In [ ]:
from __future__ import division, print_function, absolute_import, unicode_literals
import numpy as np
import astropy.io.fits as fits
import astropy.coordinates as coords
import astropy.units as u
from astropy.time import Time
import astropy.utils
from glob import glob
import matplotlib.pyplot as plt
import shelve, pickle
import time
%matplotlib inline

Hands-On Exercise 2: Making a Lightcurve from PTF catalog data


Version 0.2

This "hands-on" session will proceed differently from those that are going to follow. Below, we have included all of the code that is necessary to create light curves from PTF SExtractor catalogs. (For additional information on SExtractor please consult the SExtractor manual. This manual is far from complete, however, so you may want to also consult SExtractor For Dummies.) You will not need to write any software, but we will still go through everything step by step so you can see the details of how the light curves are constructed.
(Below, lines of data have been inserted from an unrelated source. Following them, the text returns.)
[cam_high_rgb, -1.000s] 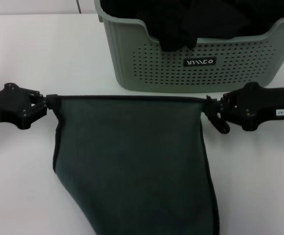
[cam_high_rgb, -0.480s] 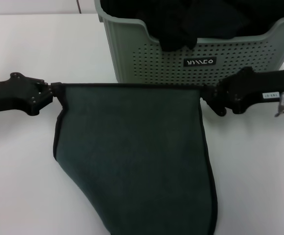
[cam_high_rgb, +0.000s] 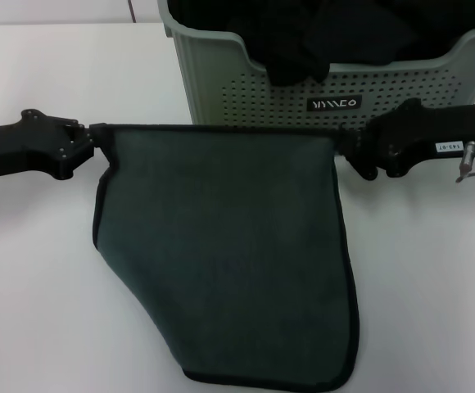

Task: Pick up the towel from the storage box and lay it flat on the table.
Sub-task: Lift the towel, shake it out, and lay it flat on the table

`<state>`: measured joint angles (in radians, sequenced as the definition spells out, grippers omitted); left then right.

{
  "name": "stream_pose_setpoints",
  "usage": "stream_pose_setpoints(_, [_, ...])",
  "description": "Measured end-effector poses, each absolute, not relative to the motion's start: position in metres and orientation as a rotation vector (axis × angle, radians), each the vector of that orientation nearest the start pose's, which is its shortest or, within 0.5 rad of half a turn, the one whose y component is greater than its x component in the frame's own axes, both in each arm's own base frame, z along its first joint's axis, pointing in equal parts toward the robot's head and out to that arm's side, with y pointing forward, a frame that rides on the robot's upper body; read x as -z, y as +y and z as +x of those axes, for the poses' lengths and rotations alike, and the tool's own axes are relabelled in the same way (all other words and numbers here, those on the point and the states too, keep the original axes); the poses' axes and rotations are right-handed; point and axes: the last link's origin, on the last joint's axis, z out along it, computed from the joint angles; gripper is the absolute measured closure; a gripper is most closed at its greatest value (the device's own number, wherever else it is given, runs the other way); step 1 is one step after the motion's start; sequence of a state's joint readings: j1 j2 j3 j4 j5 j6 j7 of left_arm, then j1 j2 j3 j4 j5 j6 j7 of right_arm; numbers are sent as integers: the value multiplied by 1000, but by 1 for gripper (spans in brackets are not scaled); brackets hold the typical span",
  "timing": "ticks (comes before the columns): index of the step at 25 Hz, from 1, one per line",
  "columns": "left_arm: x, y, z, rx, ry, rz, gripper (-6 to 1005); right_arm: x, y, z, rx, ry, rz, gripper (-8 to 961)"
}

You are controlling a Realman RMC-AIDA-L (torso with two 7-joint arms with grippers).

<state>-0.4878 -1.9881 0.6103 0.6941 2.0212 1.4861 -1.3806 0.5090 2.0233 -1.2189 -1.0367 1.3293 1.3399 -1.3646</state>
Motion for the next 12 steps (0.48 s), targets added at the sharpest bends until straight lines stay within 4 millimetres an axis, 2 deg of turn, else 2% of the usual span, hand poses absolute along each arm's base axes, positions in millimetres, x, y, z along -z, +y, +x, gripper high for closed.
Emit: stream_pose_setpoints(12, [-51, 342, -302, 549, -638, -2561, 977, -13, 364, 183, -489, 474, -2798, 894])
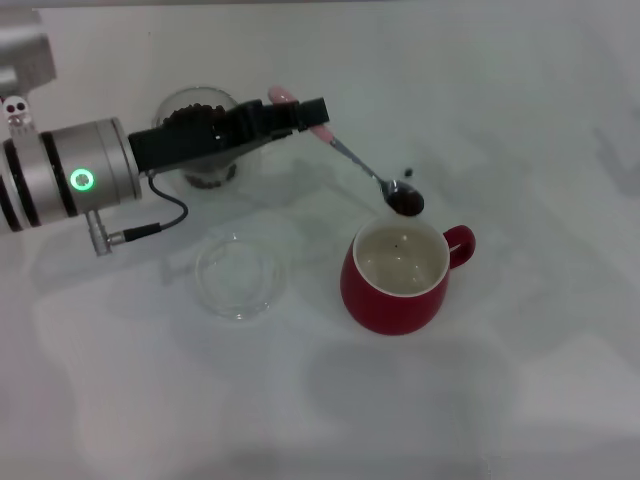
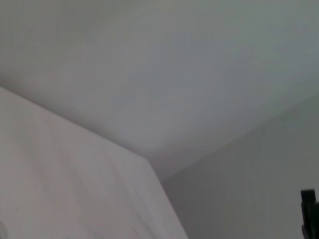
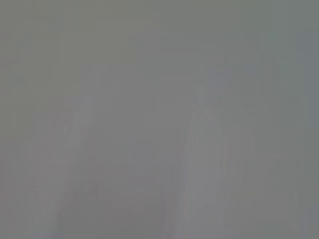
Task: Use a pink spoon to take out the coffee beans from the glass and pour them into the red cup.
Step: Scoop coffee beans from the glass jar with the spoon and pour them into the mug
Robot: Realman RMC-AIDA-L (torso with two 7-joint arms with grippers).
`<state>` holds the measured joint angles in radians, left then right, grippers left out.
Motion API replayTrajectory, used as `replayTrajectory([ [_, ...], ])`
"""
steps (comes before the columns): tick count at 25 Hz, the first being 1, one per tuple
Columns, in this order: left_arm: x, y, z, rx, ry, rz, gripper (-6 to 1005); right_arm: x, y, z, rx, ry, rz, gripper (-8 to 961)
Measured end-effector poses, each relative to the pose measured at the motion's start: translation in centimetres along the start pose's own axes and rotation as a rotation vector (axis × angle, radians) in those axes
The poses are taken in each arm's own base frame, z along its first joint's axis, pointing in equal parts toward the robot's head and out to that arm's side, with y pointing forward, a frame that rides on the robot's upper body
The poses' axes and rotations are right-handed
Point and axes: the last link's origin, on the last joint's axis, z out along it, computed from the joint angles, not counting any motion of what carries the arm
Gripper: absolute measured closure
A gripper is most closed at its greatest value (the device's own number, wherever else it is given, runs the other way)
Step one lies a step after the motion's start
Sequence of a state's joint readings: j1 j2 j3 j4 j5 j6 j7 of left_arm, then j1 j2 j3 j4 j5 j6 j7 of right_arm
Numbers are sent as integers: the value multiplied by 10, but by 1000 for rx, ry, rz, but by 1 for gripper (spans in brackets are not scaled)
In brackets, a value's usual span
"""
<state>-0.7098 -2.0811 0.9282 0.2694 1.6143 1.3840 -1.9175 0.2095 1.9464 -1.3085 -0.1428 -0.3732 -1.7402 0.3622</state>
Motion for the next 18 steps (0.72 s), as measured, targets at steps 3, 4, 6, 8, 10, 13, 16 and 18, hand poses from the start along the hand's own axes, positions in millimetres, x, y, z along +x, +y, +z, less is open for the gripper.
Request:
replayTrajectory([
  [3, -2, 0, 0, 7, -23, 21, 879, 0, 0, -3, 5, 6, -1, 337],
  [4, -1, 0, 0, 8, -30, 30, 879, 0, -1, -4, 6, 9, -1, 337],
  [6, 0, 2, 0, 8, -52, 58, 878, 1, -1, -6, 8, 15, -2, 337],
  [8, 1, 4, 1, 7, -83, 95, 878, 1, -1, -7, 9, 20, 0, 337],
  [10, 0, 7, 3, 5, -124, 131, 878, 2, -1, -6, 9, 20, 1, 337],
  [13, 2, 13, 6, 5, -177, 181, 877, 2, 1, -6, 3, 22, 5, 337],
  [16, 8, 18, 8, 7, -207, 235, 876, 3, 2, -7, -4, 27, 10, 337],
  [18, 15, 23, 10, 10, -225, 284, 875, 4, 4, -7, -4, 32, 14, 337],
])
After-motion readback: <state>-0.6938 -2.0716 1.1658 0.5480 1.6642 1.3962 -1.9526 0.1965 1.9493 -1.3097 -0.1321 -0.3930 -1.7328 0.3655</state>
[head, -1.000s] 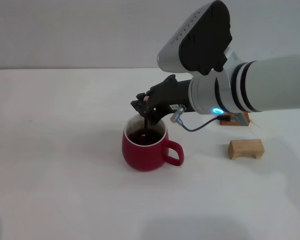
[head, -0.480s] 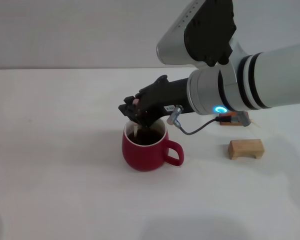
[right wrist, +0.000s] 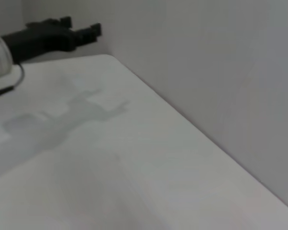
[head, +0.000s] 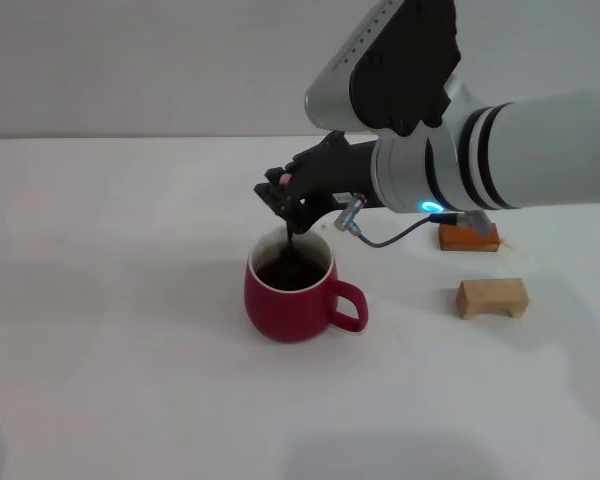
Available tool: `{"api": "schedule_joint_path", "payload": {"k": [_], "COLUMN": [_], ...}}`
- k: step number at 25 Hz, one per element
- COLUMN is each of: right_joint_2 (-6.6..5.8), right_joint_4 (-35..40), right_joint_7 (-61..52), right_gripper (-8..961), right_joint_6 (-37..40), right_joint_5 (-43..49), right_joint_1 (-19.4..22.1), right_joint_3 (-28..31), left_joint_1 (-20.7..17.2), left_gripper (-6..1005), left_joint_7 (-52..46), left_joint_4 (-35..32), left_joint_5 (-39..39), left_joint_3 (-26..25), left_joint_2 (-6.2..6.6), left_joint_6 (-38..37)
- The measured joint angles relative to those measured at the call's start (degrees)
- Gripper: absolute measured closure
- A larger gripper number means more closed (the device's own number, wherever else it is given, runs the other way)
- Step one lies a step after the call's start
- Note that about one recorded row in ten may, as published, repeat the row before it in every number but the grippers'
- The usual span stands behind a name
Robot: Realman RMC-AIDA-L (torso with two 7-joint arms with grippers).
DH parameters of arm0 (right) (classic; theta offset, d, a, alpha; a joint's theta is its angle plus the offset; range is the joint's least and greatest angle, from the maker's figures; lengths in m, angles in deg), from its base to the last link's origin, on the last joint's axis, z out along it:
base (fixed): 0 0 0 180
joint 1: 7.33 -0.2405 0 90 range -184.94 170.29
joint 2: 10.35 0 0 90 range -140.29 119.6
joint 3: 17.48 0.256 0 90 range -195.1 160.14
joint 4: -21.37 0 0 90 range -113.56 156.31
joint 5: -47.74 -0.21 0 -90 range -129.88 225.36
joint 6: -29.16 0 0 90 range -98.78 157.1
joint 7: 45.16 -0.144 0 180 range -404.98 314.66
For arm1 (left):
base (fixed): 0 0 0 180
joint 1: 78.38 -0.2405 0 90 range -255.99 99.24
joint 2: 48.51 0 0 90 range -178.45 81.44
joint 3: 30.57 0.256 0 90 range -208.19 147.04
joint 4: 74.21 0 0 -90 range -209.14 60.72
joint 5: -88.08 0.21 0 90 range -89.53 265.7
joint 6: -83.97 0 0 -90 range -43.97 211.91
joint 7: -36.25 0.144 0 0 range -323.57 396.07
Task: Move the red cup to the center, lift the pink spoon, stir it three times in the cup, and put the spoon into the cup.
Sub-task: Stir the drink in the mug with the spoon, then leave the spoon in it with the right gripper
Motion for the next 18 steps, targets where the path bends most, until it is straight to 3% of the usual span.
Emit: {"api": "schedule_joint_path", "payload": {"k": [9,18], "right_joint_2": [-0.01,-0.16], "right_joint_4": [-3.5,-8.9], "right_joint_7": [-2.9,-3.9], "right_gripper": [819,819], "right_joint_6": [-6.6,-12.7], "right_joint_5": [2.8,-0.9], "right_joint_1": [-0.6,0.1], "right_joint_3": [0.0,1.3], "left_joint_1": [-0.2,-0.2], "left_gripper": [172,172], "left_joint_7": [0.0,0.0], "left_joint_4": [0.0,0.0], "left_joint_5": [-0.1,0.1], "left_joint_3": [0.0,0.0], "left_joint_2": [0.05,0.0], "left_joint_6": [0.0,-0.8]}}
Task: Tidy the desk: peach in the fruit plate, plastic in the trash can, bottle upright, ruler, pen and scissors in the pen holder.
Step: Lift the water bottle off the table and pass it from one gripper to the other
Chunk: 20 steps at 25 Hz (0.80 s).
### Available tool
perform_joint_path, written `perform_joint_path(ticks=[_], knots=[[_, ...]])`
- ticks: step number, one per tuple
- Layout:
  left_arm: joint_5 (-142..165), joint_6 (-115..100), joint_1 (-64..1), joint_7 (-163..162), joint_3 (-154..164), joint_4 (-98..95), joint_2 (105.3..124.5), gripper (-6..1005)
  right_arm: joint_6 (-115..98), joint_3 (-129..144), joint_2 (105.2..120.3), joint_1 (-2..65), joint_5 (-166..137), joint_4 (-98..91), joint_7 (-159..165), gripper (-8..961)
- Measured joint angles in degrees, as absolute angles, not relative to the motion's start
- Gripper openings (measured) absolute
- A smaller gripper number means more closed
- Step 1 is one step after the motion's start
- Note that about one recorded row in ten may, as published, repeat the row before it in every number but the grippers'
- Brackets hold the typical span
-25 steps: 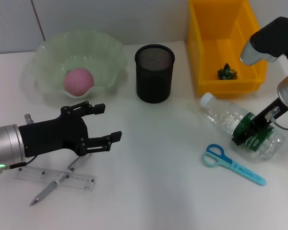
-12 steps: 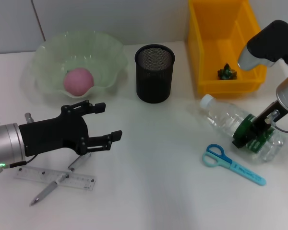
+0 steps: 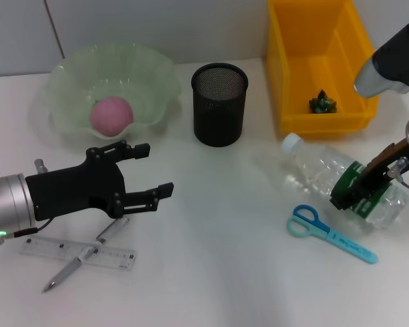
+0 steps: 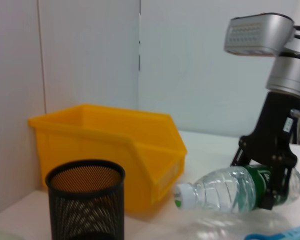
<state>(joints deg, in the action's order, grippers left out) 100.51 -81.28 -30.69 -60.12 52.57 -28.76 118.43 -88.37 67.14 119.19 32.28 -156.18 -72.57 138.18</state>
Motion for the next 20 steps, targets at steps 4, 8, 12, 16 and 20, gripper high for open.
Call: perform_joint_path(ticks=[4,8,12,16,20], knots=[[97.8,-81.8,-30.2,-60.0,52.4,-28.8,118.45,829,-88.4,66.4,119.2,27.8,-150.2,-78.9,134.3,775],[91.3,-82.3,-28.9,-59.5,52.4,-28.4,118.47,828,-87.3,66.1,119.27,24.3,-145.6,-82.3,131.6,771],[88.2,-82.5,-28.4,-59.6,52.6,-28.3,118.64,828,-86.3,64.0,119.31,21.2,-138.0,-84.0,127.0,770],[85.6,-82.8,-28.3,-60.1,52.8,-27.2,118.69,828,-86.3,60.1,119.36,18.3,-128.7,-83.7,119.1,770],[81.6,-84.8,-29.0,-60.1,52.6,-23.8,118.63,827,-86.1,56.5,119.35,15.2,-116.3,-79.5,106.8,771]])
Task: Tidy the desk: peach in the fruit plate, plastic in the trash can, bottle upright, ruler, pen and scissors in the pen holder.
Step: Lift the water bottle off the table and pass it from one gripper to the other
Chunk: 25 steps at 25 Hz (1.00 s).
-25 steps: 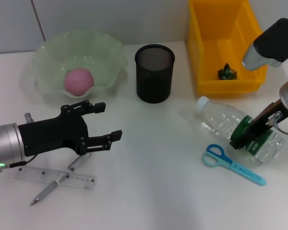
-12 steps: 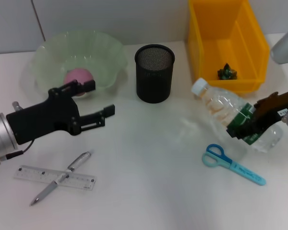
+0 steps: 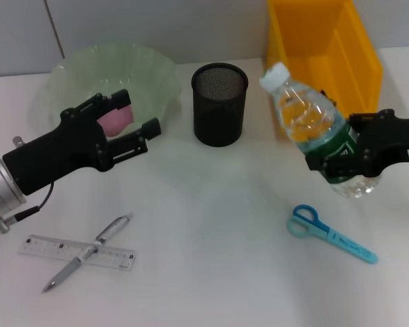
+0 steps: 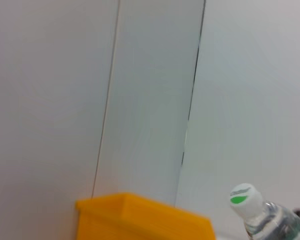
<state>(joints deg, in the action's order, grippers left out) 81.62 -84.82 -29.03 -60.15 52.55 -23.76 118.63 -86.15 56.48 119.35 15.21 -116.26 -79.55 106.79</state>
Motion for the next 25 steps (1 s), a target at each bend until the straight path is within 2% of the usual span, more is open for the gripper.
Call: perform_joint_path(ticks=[4,10,25], knots=[[76.8,-87.1,-30.1,-62.4,52.7,-20.6,118.66,827,-87.0,53.3,119.02,14.2,-102.9,-69.6,91.9,771],[74.7,-91.1,-31.7,-66.0,52.9,-18.6,118.65,826,-87.6,53.4,119.24,15.0,-100.0,-63.3,82.3,771],[74.5,-94.3,-35.0,-66.2,54.4,-15.7,118.98,825,-90.2,54.5,119.26,22.5,-96.0,-48.6,71.9,770]])
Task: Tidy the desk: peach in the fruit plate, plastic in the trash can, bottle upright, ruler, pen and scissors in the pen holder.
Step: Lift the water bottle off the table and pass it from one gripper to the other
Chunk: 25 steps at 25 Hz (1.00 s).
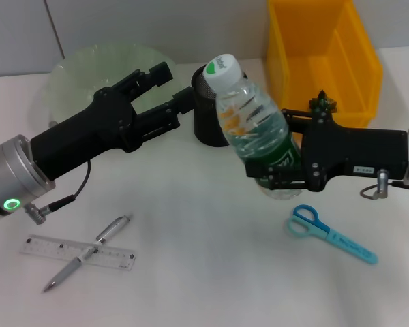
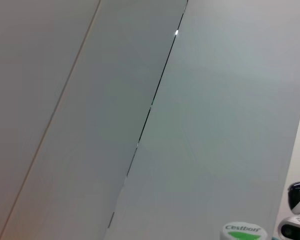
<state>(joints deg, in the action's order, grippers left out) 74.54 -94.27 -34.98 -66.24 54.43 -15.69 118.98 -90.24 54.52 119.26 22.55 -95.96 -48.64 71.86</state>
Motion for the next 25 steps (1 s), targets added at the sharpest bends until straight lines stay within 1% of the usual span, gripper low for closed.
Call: perform_joint_path(ticks=[19,25], knots=[[74.3,-99.0,-35.8,-63.5,54.1,-12.8,119.08,823,-92.0,55.1,119.42,31.1,-94.4,-35.2,66.8,771],[74.3,-99.7,-36.3,-63.3,53.9,-11.9,119.09,822,-92.0,55.8,119.44,31.6,-94.4,-34.2,66.6,770]])
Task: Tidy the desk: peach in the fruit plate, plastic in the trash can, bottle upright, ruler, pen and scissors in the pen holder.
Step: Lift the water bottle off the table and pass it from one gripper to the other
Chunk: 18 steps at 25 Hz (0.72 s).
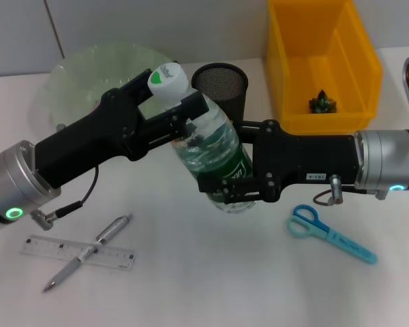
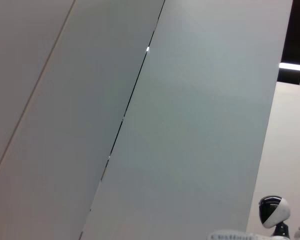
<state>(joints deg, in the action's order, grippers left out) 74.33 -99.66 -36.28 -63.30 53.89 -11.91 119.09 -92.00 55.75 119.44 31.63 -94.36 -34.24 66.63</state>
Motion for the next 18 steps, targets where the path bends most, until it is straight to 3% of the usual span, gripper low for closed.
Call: perform_joint_path(ticks=[11,16,18], knots=[[72.7,-100.5,-36.3,-64.2,55.2,-11.9,118.87,821,-92.8,55.9,119.44,31.6,-94.3,-34.1,66.9,771],[72.7,-100.8,-36.5,-64.6,55.8,-12.2,118.83,585,-93.3,55.9,119.44,31.7,-94.3,-34.1,67.1,771],[72.7,-100.9,-36.5,-64.7,55.9,-12.3,118.78,541,-93.4,55.9,119.44,31.7,-94.3,-34.2,67.1,770]])
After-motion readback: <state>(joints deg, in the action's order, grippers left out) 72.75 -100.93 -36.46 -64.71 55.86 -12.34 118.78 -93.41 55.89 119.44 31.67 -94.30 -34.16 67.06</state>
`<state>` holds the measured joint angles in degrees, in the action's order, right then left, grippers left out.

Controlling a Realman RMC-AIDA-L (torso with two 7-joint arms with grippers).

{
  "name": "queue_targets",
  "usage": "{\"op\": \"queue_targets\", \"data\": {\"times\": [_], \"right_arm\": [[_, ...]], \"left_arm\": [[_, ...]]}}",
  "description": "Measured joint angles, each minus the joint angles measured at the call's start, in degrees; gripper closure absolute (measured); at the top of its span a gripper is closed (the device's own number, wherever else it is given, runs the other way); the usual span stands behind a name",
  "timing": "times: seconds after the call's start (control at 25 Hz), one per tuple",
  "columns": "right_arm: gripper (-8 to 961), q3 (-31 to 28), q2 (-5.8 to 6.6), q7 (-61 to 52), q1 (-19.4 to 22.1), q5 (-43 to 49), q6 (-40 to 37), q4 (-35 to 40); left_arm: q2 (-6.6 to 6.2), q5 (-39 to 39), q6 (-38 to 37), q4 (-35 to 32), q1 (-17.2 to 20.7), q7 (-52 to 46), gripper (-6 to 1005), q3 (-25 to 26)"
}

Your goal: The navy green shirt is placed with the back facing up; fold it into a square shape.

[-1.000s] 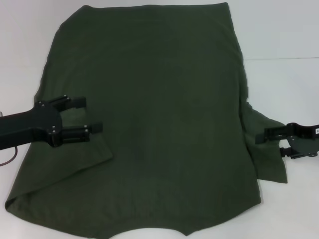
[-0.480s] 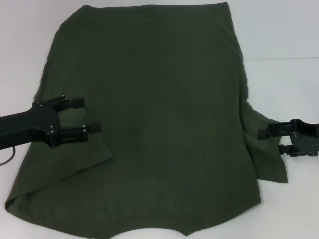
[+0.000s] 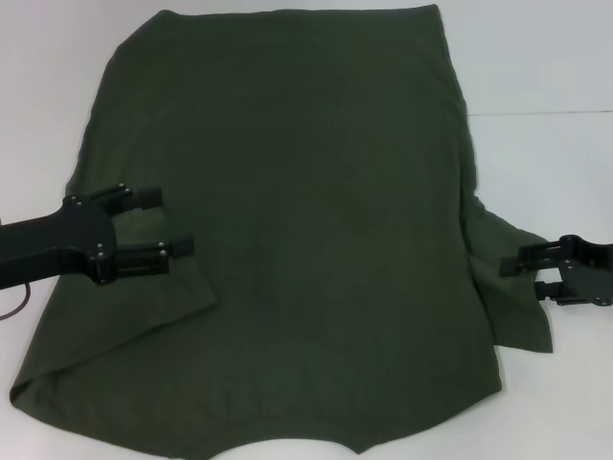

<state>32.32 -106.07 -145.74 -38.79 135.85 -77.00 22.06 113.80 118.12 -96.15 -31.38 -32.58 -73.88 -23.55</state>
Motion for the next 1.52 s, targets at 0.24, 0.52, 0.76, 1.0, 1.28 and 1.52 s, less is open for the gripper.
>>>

As we saw in the previous talk, there are many different ways to make photometric measurements, which are necessary to ultimately create a light curve. In brief, the procedure below matches sources across epochs (i.e. different observations) by comparing everything to a deep reference catalog. Photometric corrections (i.e. differential photometry) are then calculated based on how much the aperture photometry on each epoch differs from the reference image.

This notebook will include commands necessary to load and manipulate PTF data, as well as a procedure that is needed to make differential corrections to the light curves.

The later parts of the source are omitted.